Bertha loves a contrast fabric, and the Victory Lap features a rather bold choice. It’s a matte, slightly caramelized shade of peach for the (surprise!) Basque waistline stomacher, which laces up the back, corset-style. The contrast fabric then flows into a large, exuberant bustle. The contrast fabric has lots of body, just enough so that it drapes, and by God, it stays where it’s been draped, or Bertha’s modiste will know the reason why. Some interfacing for added structure and stay-put-ness (a very real word I did not just make up) may be involved.
The contrast fabric also appears on the skirt as panels between some of the wide pleats on the front, and of course, no important Bertha Russell gown is complete without an asymmetrical sash and bow at the left side of the neckline. Bertha’s Victory Lap is well-earned and once more signals to everyone that while she’s aware of current trends and expectations, she also knows how to tweak any of them she likes to make a look uniquely her own.
Even More Crisp, Summery White
Part of what makes Victory Lap so noteworthy is its many marked contrasts to the other two gowns she wears in “Close Enough To Touch,” both of which are white and fluffy. The first is Even More Crisp, Summery White, whose high, knife-pleated collar puts me in mind of a restrained version of the collar worn by the Evil Queen in Snow White (without being a signifier of actual eeeeevil, merely queenly imperiousness). The bodice includes many small, fabric-covered buttons marching down the front, flanked by tiny vertical pleats on each side.
Taking as close a look as possible at the bodice, I see that this is a monochromatic look, but by no means flat, thanks to its symmetrically appliquéd jacquard flowers — oversized chrysanthemums, I think, in another nod to the Japonesque influence of the era — and the further textural detail of the knife pleats at the cuffs as well as the neck. Even More Crisp, Summery White is otherwise fairly straightforwardly Berthanian, with a large bustle and soft overskirt covering most of a knife-pleated underskirt. It’s lovely and subtle.

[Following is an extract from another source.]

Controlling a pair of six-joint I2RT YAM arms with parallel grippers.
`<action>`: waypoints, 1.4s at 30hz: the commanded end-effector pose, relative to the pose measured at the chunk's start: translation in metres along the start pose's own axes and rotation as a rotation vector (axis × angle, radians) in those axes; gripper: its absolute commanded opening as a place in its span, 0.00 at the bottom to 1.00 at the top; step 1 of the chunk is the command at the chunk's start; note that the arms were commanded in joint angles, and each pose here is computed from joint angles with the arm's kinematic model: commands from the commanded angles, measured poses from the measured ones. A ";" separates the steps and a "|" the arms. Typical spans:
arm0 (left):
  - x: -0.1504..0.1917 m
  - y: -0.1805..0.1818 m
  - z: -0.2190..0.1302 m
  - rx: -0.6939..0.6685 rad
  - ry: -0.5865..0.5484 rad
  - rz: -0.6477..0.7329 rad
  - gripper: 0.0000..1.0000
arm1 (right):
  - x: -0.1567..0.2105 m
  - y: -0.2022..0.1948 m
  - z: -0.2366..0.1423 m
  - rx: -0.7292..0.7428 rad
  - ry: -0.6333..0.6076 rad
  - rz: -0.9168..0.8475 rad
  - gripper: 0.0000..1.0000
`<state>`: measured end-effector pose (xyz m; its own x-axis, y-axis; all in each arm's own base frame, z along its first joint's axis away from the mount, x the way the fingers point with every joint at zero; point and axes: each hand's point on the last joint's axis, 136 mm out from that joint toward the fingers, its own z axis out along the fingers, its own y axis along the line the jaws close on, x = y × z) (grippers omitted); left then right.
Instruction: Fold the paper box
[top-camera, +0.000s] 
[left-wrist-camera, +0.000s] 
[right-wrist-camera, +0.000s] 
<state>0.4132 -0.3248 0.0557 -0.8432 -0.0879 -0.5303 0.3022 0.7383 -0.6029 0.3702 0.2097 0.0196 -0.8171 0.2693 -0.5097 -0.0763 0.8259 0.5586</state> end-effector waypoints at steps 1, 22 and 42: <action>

The Return of Almost Casual Bertha
Back in my write-up of “Some Sort of Trick,” I dubbed this frothy all-white voile number Almost Casual Bertha. It’s still lovely, and I’m pleased to report that my problem with its bodice has been remedied! My earlier critique was:
The collar and front of the bodice are a tiny bit of a let-down; the collar should be standing up all the way around to frame her face, but the fabric doesn’t seem to be up to the task, so it’s a bit floppy as it marches down into the vertical ruffles that flank opaque, flat bows.
The collar has been restored to suitably, crisply upright, and the vertical bodice ruffles are now visible as little triangles cascading down the center like a parade of miniature flags. It’s visually very reminiscent of the dashing and chic frockcourt uniform of the Household Cavalry that Prince Harry wore at his wedding to Meghan Markle in 2018.